Chase justifications for conflict to extract clauses that are in coi of conflict.
Assume:
F | G, ~C |- []
Let T (trail) be the extension of G, ~C that derives the empty clause.
T := G, ~C, l1:j1, l2:j2, ..., lk:jk
The goal is to extract clauses in T that are used to derive C.
This is achieved by collecting all literals from j1, j2, ... jk
and the conflict clause that are at level below ~C and using the clauses that justify those literals.
Example:
C = c or d or e
G = a
F = { ~a or ~b, c or d or b, ... }
T = ~b : ~a or ~b, ~c: D ~d : D , ~e : D, b : c or d or b
where D is a decision marker (justification::NONE)
The conflict depends on the first two clauses in F.
All literals that are are used in clauses leading to the conflict are
queried for their explanation.
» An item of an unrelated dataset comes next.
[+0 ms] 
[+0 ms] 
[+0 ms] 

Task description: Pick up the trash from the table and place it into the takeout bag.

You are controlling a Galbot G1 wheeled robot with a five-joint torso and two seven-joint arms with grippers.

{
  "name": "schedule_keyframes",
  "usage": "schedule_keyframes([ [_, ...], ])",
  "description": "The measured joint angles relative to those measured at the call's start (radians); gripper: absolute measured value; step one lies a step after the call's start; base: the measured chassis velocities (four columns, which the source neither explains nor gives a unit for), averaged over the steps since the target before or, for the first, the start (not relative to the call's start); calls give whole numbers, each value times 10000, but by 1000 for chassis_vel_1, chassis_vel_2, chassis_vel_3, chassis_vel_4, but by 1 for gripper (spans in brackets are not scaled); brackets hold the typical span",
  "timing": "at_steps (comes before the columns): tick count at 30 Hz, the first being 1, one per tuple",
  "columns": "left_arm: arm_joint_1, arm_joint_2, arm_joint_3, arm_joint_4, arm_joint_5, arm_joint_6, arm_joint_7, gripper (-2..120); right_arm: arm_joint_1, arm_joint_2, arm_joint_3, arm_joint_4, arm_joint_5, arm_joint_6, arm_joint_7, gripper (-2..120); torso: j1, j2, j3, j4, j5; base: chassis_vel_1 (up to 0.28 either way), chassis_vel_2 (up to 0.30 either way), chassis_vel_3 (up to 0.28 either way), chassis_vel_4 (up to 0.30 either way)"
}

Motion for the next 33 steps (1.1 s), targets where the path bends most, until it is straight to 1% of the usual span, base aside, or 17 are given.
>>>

Their explanation is added to the clauses.
*/
void proof_trim::conflict_analysis_core(literal_vector const& cl, clause* cp) {
IF_VERBOSE(3, verbose_stream() << "core " << cl << "\n");
unsigned trail_size0 = s.m_trail.size();
bool probe = !cl.empty() && !s.inconsistent();
if (probe) {
SASSERT(!s.inconsistent());
s.push();
unsigned lvl = s.scope_lvl();
for (auto lit : cl)
s.assign(~lit, justification(lvl));
trail_size0 = s.m_trail.size();
s.propagate(false);
if (!s.inconsistent()) {
s.m_qhead = 0;
s.propagate(false);
}
if (!s.inconsistent())
IF_VERBOSE(0, s.display(verbose_stream()));
for (unsigned i = trail_size0; i < s.m_trail.size(); ++i)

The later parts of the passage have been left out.